The key is to not over complicate this process but keep it simple. When you look at each problem - what is one thing that would make you feel better? eg. setting more boundaries in place, going for a walk as soon as you get home from work.
It’s important though, just like with our health, we need to discover the root cause of this problem. So when you are doing this, I want you to really spend time thinking about why this is overwhelming and stressful.
So with getting dinner bring a stressful time for you - the root cause of the problem might be that you’re not getting organised when doing the groceries and you’re just putting whatever in the bag. So to solve the root cause; meal prepping and being organised before you leave for the shop would help.
Now you have your list of actions to take. Look at them firstly - take a moment and ask yourself how does that make you feel - if you were doing this daily and these new habits are already in place, how does that feel?
Now see what are related and figure out what the first ‘big domino’ could be that would have the most flow on effects of change.
Pick ONE change at a time, a mistake I see so many women take is they try to change too much too soon. Do one at a time. If you try and do it all at once, it won’t all happen and then you will revert to the hot mess mindset of being stuck in the struggle and telling yourself you’ve failed. Take it one win at a time. This helps train your brain to think in this new way of gratitude and optimism but in a practical way, because I can do it and have done it.

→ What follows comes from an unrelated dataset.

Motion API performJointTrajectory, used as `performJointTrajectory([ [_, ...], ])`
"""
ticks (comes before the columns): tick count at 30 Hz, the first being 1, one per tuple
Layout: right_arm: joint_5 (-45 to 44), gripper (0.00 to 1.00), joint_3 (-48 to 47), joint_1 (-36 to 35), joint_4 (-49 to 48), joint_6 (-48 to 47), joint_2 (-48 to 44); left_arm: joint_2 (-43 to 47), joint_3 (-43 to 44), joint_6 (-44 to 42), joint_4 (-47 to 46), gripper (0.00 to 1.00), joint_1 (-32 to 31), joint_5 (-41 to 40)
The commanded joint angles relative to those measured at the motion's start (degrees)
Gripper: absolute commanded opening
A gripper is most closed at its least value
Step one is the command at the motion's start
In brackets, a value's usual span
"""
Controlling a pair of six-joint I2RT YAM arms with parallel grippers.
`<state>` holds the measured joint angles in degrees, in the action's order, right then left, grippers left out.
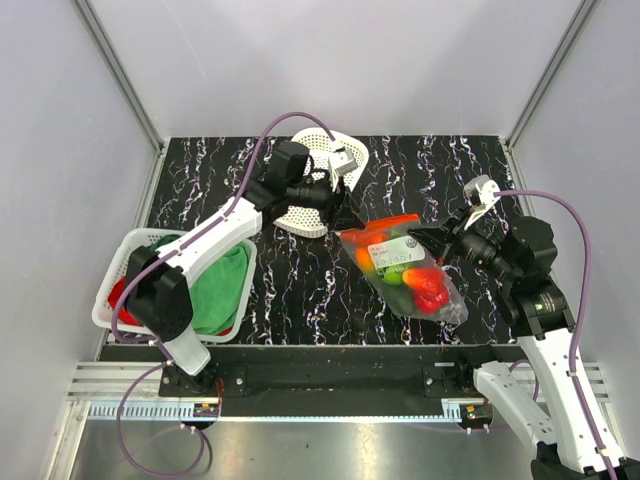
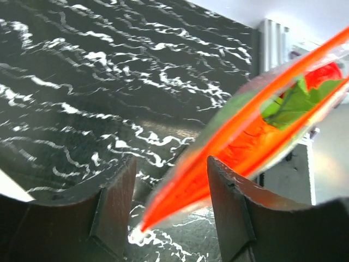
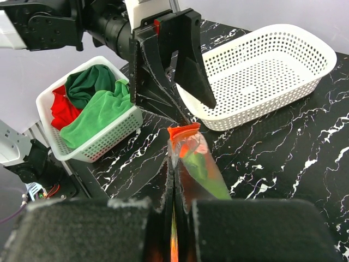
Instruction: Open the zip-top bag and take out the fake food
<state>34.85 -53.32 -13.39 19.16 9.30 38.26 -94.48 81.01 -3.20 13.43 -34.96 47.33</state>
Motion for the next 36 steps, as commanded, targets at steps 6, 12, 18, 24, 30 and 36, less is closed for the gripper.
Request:
performJointTrajectory([
  [6,1.4,0.00,-0.4,0.0,-4.7,-0.2,-0.3,-2.8,4.1,-1.1,-2.6,0.58,-1.9,10.1],
  [12,1.7,0.00,0.1,0.0,-5.0,0.2,-0.6,-6.1,7.4,0.9,-3.7,0.58,-2.9,11.5],
  [18,1.0,0.00,1.1,0.0,-5.2,0.7,-1.3,-5.2,5.7,2.0,-4.7,0.30,-3.2,15.4],
  [24,-1.4,0.00,2.3,-0.1,-5.4,1.2,-2.0,-1.7,-0.7,7.0,-10.7,0.00,-3.3,16.8],
  [30,-12.9,0.17,3.7,0.0,-3.4,3.1,-2.5,4.9,-8.7,16.5,-18.3,0.00,-3.4,11.2],
  [36,-19.3,0.51,3.2,0.1,1.1,5.9,2.9,6.3,-11.2,31.9,-22.6,0.00,-3.8,1.6],
])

For each action step - think of any possible hurdles and how you will overcome them? eg. Not wanting to go for a walk - you might give yourself a pep talk o the way home, or even take your work out clothes to work. Or setting boundaries for yourself and learning to say “no” to more. What will your plan be when someone next asks you to do something and you revert back to wanting to say “yes”, particularly when that person knows you as being a ‘yes’ person. Is there a way you can tell yourself that saying “no” is the best thing for you and your family?

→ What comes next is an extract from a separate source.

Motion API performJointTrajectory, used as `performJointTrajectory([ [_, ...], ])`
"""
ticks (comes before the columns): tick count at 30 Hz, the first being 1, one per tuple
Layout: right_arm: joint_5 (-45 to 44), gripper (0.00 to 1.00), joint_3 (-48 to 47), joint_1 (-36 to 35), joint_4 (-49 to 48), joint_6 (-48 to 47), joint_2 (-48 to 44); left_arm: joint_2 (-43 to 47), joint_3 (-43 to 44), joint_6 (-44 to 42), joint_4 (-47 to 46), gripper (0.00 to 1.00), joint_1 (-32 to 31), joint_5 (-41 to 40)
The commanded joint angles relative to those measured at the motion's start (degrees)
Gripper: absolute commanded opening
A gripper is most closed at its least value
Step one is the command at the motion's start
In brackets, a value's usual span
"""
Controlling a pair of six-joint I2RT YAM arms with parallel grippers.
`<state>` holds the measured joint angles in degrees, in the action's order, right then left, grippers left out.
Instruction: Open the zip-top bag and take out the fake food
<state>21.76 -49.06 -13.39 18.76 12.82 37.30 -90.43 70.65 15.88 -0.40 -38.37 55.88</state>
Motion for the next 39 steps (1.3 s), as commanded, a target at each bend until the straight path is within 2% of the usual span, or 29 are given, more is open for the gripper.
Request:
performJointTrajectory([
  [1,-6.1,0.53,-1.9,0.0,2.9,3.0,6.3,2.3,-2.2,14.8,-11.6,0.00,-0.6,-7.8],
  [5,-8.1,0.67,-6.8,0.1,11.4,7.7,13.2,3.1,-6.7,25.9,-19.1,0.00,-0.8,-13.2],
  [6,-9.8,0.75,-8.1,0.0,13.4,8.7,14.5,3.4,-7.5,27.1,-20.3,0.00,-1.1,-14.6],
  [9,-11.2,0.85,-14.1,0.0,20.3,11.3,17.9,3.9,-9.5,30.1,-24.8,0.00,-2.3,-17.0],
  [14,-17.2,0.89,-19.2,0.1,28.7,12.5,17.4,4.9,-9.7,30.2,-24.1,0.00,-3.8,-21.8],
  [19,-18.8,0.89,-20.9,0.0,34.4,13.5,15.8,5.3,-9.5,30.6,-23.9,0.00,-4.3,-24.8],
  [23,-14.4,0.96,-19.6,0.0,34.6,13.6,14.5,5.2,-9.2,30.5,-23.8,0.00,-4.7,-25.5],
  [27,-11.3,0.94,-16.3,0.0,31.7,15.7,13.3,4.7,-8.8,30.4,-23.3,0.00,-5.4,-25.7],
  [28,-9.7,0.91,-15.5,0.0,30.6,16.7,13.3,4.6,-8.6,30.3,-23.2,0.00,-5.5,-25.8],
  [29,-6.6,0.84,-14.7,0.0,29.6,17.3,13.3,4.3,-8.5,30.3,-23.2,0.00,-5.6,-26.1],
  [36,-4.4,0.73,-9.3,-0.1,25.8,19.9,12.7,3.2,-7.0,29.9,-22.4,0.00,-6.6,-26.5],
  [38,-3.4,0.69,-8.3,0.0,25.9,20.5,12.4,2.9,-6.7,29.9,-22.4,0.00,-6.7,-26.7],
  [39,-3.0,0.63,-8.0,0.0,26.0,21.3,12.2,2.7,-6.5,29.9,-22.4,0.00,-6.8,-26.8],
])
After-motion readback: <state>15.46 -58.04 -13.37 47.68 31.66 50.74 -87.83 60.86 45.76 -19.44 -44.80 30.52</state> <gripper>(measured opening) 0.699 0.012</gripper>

When making changes, and some of these will be small changes that only you notice but some will be significant changes for you and your family that will change how your home and life is, you need to balance your discipline and ‘push’ but it’s not a chore so be excited for what is going to come from this! And when it gets hard, think about how you will feel when you are there. Then live as if you already are.
Say out loud:
I am an action taking mumma!
I am a problem solving mumma!
I am going to show up for my family, yet I am still going to get stuff done!